Tanta perfección me abruma, me asfixia, me aplasta, porque no deja resquicio a todo lo feo y lo sucio de lo que estoy rodeado, a todo lo feo y sucio que me veo cuando nadie me ve. De las fotos idílicas se caen los niños con discapacidad, los repetidores y disruptivos, los barrios alejados, las calles con socavones, los achaques, las arrugas, las carnes fofas, los finales tristes por el cáncer, los vecinos ordinarios, la basura tirada en el suelo… en general, la cara B de nuestras vidas, de nuestras ciudades, con su suciedad, chabolas, fosfoyesos.

Y es en lo feo y en lo escondido, que no queremos que se nos note y lo intentamos disimular, donde precisamente guardamos nuestra esencia, nuestra humanidad. Solemos decir que los errores son humanos y eso es un gran regalo que se nos hizo, lástima que no lo practiquemos mucho. Decir "no sé", "no puedo" e incluso "no quiero" son válvulas de escape para emborronar los espejos que siempre nos quieren sacar favorecidos.
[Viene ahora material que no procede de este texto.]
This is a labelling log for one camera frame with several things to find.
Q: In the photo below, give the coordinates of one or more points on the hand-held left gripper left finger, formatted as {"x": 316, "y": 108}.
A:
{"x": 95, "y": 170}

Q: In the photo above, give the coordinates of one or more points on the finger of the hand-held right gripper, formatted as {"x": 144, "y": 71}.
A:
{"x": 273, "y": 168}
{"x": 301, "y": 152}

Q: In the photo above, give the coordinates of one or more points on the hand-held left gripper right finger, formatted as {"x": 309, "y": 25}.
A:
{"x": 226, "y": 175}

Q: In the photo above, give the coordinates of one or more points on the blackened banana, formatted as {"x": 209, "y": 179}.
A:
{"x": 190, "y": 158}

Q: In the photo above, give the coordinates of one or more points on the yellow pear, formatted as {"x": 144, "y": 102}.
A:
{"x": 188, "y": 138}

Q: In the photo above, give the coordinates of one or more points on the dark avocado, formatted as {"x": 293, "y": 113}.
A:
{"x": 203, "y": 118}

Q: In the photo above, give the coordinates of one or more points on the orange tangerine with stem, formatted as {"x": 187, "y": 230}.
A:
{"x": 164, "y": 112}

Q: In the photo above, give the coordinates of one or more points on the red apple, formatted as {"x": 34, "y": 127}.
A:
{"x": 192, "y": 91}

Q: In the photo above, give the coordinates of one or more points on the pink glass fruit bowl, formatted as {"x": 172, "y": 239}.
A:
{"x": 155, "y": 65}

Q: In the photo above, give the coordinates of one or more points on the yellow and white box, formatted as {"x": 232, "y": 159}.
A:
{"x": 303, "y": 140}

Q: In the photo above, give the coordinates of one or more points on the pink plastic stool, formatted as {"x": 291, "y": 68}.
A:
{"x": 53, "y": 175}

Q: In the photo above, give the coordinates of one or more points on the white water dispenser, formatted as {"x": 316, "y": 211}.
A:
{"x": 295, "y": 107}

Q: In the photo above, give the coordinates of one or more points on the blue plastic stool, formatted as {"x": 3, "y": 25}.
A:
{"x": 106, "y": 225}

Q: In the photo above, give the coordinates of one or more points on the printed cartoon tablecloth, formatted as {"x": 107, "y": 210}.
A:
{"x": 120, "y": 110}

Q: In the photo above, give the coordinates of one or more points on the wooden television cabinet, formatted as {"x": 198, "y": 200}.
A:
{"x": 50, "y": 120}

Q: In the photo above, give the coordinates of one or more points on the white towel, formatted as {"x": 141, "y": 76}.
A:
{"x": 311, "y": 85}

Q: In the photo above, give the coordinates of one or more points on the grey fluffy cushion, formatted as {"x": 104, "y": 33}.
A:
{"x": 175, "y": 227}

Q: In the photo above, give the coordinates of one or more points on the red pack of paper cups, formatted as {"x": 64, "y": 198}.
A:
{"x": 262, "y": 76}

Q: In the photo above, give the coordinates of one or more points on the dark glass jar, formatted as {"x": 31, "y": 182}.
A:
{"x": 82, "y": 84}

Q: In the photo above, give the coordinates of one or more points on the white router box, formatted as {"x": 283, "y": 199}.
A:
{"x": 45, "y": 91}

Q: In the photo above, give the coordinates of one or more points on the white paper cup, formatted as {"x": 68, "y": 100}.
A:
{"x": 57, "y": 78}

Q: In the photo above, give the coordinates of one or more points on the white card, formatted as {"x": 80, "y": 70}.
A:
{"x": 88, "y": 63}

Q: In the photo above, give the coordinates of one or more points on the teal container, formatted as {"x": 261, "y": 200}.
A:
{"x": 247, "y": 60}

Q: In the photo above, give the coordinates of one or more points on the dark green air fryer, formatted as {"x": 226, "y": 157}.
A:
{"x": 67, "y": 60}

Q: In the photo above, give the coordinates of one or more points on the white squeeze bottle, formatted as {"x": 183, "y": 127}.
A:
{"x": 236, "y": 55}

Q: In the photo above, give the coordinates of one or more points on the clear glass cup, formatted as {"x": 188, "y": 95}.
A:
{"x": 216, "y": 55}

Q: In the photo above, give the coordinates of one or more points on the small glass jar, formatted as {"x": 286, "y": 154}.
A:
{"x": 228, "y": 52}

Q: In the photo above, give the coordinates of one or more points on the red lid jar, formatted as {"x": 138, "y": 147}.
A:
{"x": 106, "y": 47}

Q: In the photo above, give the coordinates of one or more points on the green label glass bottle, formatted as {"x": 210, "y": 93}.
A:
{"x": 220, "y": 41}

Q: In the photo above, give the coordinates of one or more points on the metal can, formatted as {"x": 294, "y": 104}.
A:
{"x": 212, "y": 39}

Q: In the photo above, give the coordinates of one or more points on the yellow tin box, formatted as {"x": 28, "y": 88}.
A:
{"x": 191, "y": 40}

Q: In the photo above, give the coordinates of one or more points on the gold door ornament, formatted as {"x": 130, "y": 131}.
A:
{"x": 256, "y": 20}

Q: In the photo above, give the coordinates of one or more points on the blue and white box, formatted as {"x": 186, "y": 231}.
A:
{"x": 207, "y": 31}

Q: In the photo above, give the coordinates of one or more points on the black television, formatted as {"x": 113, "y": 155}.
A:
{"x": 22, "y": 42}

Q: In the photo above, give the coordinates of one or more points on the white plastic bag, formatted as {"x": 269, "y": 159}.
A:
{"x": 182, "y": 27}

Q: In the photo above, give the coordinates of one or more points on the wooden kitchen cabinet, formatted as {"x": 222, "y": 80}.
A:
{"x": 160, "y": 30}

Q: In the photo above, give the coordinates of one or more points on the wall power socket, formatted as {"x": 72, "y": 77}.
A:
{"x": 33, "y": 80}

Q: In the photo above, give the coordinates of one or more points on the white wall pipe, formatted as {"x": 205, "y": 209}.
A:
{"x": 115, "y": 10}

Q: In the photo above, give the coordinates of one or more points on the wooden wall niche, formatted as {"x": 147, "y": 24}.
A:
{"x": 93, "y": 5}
Hoy, Domingo de Resurrección, ponemos por delante todo a lo que no somos capaces de llegar, y fijamos la mirada en el sepulcro vacío y reconocemos que la Historia de Jesús fue la de un fracaso, rodeado de torpes, egoístas y cobardes como fueron sus seguidores, incluso los más íntimos, como Pedro. Y es ahí precisamente, donde Dios pretendió encarnarse. Lo que muchos desecharon, se convirtió en la piedra angular. Hoy me paro para dar gracias de estar harto de todo aquello que me gustaría cambiar y no puedo, y me quedo con la reinterpretación del Evangelio: sed imperfectos como vuestro Padre Celestial. No se me ocurre otra manera de lucha y transformación que asumiendo mis limitaciones, para inmediatamente, ir en busca de quien me necesita, aunque sea sin querer.